National WIC Association


June 5, 2017

FY 2018 Budget and Appropriations Update

The Trump Administration released its FY 2018 budget, A New Foundation for American Greatness, on Tuesday, May 23. The budget calls for a funding level of $6.15 billion for WIC in FY 2018 coupled with a $1.0 billion rescission of unspent funds, leaving WIC with a net funding level of $5.15 billion in FY 2018.* While this funding level is significantly less than FY 2016 and 2017, we expect that it will be sufficient to meet projected caseload needs in FY 2018. This is largely because average monthly food costs are relatively flat, food cost inflation is low, cost containment strategies have helped reduce program costs, rebates are among their highest levels, and WIC participation continues to lag.

The budget also provides $60 million for breastfeeding peer counselors and $13.6 million for infrastructure.

While WIC funding may prove adequate, the President’s FY 2018 budget, if enacted, and taken as a whole, would have significant adverse impacts on WIC families. The administration proposes to cut $1.4 trillion over 10 years from discretionary spending, including damaging cuts to funding for nutrition and healthcare, housing assistance, drug and alcohol abuse prevention, HIV/AIDS prevention, disability support, infectious disease outbreak response, reproductive health services, education, and biomedical research. The proposed deep cuts to SNAP of $192 billion, Medicaid of over $800 billion, and other programs for low-income families slashed by $272 billion could undermine WIC’s effectiveness as a supplement to other income and benefits programs. WIC’s benefits and services would be seriously undermined by these cuts and could not begin to compensate for the dire consequences and level of privation that WIC families would experience were the President’s budget adopted.

Fortunately, the budget faces significant opposition from both moderate Republicans and all Democrats who believe that the discretionary cuts are far too large and would disproportionately harm the poor and vulnerable. It is now up to members of the Appropriations Committees in the House and Senate to decide how to fund government programs in FY 2018. Many Appropriators have said that they will not heed the President’s budgetary requests. The budget has also been roundly opposed by scientists and public health advocates.

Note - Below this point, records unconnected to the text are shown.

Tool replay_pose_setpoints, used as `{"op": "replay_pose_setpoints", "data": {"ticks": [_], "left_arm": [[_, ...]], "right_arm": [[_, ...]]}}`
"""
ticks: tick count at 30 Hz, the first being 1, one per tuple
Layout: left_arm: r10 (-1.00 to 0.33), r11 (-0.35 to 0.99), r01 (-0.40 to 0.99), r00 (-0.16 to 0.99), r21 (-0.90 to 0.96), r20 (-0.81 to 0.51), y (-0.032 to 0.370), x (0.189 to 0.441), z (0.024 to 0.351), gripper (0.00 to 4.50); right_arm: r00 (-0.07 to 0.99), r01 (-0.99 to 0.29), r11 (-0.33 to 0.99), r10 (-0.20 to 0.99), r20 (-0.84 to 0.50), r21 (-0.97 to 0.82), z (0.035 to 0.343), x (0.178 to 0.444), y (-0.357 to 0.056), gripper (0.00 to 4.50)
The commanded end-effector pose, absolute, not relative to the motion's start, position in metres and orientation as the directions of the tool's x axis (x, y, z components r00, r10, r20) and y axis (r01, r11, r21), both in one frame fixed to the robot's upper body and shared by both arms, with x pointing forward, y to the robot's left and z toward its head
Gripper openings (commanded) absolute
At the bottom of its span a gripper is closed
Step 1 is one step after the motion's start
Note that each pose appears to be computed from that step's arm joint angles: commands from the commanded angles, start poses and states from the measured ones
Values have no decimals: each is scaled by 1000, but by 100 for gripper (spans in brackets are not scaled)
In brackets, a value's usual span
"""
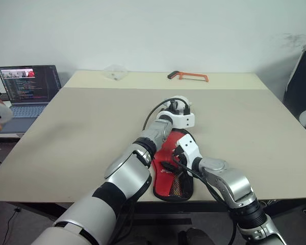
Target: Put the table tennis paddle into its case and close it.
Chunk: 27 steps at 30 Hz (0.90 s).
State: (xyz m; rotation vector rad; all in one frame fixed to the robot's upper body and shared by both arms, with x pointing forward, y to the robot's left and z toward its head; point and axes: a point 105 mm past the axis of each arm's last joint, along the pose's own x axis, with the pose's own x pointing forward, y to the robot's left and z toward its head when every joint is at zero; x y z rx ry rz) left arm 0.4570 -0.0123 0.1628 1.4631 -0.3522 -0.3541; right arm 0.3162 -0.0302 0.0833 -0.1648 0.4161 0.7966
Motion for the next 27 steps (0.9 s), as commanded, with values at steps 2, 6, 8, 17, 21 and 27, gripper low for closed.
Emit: {"op": "replay_pose_setpoints", "data": {"ticks": [2, 6, 8, 17, 21, 27], "left_arm": [[-644, 75, -3, 763, 997, 51, -70, 429, 173, 30], [-697, 110, 76, 716, 991, 22, -83, 417, 160, 29], [-696, 114, 99, 718, 989, 8, -83, 417, 156, 29], [-583, 196, 282, 804, 939, -119, -47, 436, 140, 128], [-577, 205, 275, 809, 939, -112, -37, 441, 148, 280], [-555, 260, 289, 825, 921, -102, -16, 452, 162, 446]], "right_arm": [[543, -724, 685, 641, -542, 85, 48, 301, -29, 450], [548, -721, 688, 640, -539, 83, 48, 302, -29, 450], [552, -719, 690, 639, -535, 82, 49, 303, -29, 450], [567, -714, 697, 636, -523, 74, 50, 312, -30, 450], [570, -717, 694, 638, -517, 67, 51, 316, -30, 450], [574, -719, 693, 638, -513, 58, 52, 323, -33, 450]]}}
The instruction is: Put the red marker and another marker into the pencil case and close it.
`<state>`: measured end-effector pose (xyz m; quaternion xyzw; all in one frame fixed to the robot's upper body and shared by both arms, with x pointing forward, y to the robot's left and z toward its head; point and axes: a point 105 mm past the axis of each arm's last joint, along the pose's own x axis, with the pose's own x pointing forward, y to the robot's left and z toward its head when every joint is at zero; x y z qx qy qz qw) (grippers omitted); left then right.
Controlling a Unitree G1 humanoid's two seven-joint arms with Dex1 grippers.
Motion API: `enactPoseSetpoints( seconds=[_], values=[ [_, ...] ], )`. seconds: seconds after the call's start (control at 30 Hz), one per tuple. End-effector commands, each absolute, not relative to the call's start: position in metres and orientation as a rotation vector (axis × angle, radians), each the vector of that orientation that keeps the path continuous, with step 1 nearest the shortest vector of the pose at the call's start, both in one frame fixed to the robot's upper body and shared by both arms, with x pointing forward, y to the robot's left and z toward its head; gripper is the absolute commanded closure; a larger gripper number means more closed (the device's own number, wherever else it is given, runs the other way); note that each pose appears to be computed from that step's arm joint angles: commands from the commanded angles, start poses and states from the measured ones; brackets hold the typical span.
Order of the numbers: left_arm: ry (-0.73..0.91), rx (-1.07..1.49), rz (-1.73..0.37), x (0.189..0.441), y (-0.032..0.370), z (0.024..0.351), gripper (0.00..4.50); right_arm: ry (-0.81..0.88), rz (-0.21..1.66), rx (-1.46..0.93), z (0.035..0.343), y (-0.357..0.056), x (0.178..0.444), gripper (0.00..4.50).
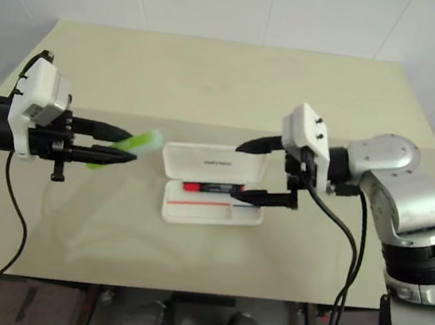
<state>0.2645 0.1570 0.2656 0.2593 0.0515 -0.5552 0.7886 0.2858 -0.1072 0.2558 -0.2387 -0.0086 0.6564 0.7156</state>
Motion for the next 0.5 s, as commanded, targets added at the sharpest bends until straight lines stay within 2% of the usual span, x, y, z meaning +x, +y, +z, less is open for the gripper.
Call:
enactPoseSetpoints(
  seconds=[0.03, 0.27, 0.5],
  values=[
    [0.119, 0.606, -1.242, 0.262, 0.134, 0.255, 3.42, -0.072, 1.446, -0.568, 0.265, -0.111, 0.276, 0.00],
    [0.199, 0.631, -1.246, 0.281, 0.088, 0.201, 3.42, 0.003, 1.385, -0.608, 0.247, -0.118, 0.277, 0.00],
    [0.240, 0.650, -1.247, 0.288, 0.067, 0.183, 3.42, 0.013, 1.371, -0.606, 0.243, -0.117, 0.278, 0.00]
  ],
)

While the president's budget is unlikely to pass as proposed, it does provide a baseline from which negotiations may begin. The next step in this process is for leaders in the Budget Committees in the House and Senate to assign 302(a) spending levels, which represent the top line numbers for all discretionary spending. From there, appropriators will set 302(b) allocations, which represent what each Appropriations subcommittee—including the Agriculture Subcommittee, which sets funding for WIC—will be allocated. Democrats on the Senate Appropriations Committee said they expect bipartisan discussions to get under way this week about spending levels for FY 2018. We will keep you informed of the FY 2018 appropriations process as it proceeds.

Affordable Care Act Repeal Update

The nonpartisan Congressional Budget Office (CBO) released their score of the revised Affordable Care Act (ACA) replacement bill, also known as the American Health Care Act (AHCA) on May 24. CBO revealed in their score that the AHCA will leave 23 million more people uninsured by 2026 than if the ACA remained in place. More than half of that increase in the uninsured — 14 million — would come from reduced Medicaid enrollment. AHCA would also reduce the deficit by $119 billion over 10 years. The deficit reductions under AHCA would largely come from cuts to Medicaid and subsidies for individual health insurance. Medicaid faces $834 billion in cuts under this legislation, while the bill includes $276 billion in cutbacks in individual health insurance subsidies.

The CBO found that AHCA could make obtaining health care insurance prohibitively expensive for some sicker Americans, because under the legislation states could get waivers exempting the state’s insurers from the requirement to cover essential health benefits such as mental health and prescription drugs. States could also get waivers under AHCA that allow insurers to charge more for people with pre-existing conditions. For residents of states that opt to obtain these waivers, medical care could become prohibitively expensive (especially for people who are pregnant, addicted or have mental health issues).

It should be noted that the cuts to Medicaid and individual subsidies are partially offset by bigger costs associated with AHCA, including the repeal of many Affordable Care Act taxes. These tax cuts would overwhelmingly benefit the highest-income Americans.

Now that AHCA has passed the House, it is now under consideration in the Senate. Should it pass the Senate, the legislation is unlikely to look much like the House-passed bill. In fact, a 13-member healthcare working group (composed entirely of Republicans – all of them men) is working to write the Senate’s own version of the bill.

*The President’s proposed FY 2018 funding level was based on an assumption that FY 2017 funding would be at the continuing resolution (CR) level rather than the level provided in the FY 2017 consolidated appropriations law (“Omnibus”) now in place. The upshot? A required technical correction to reflect the FY 2017 Omnibus. This should nevertheless leave the proposal adequate to meet caseload needs.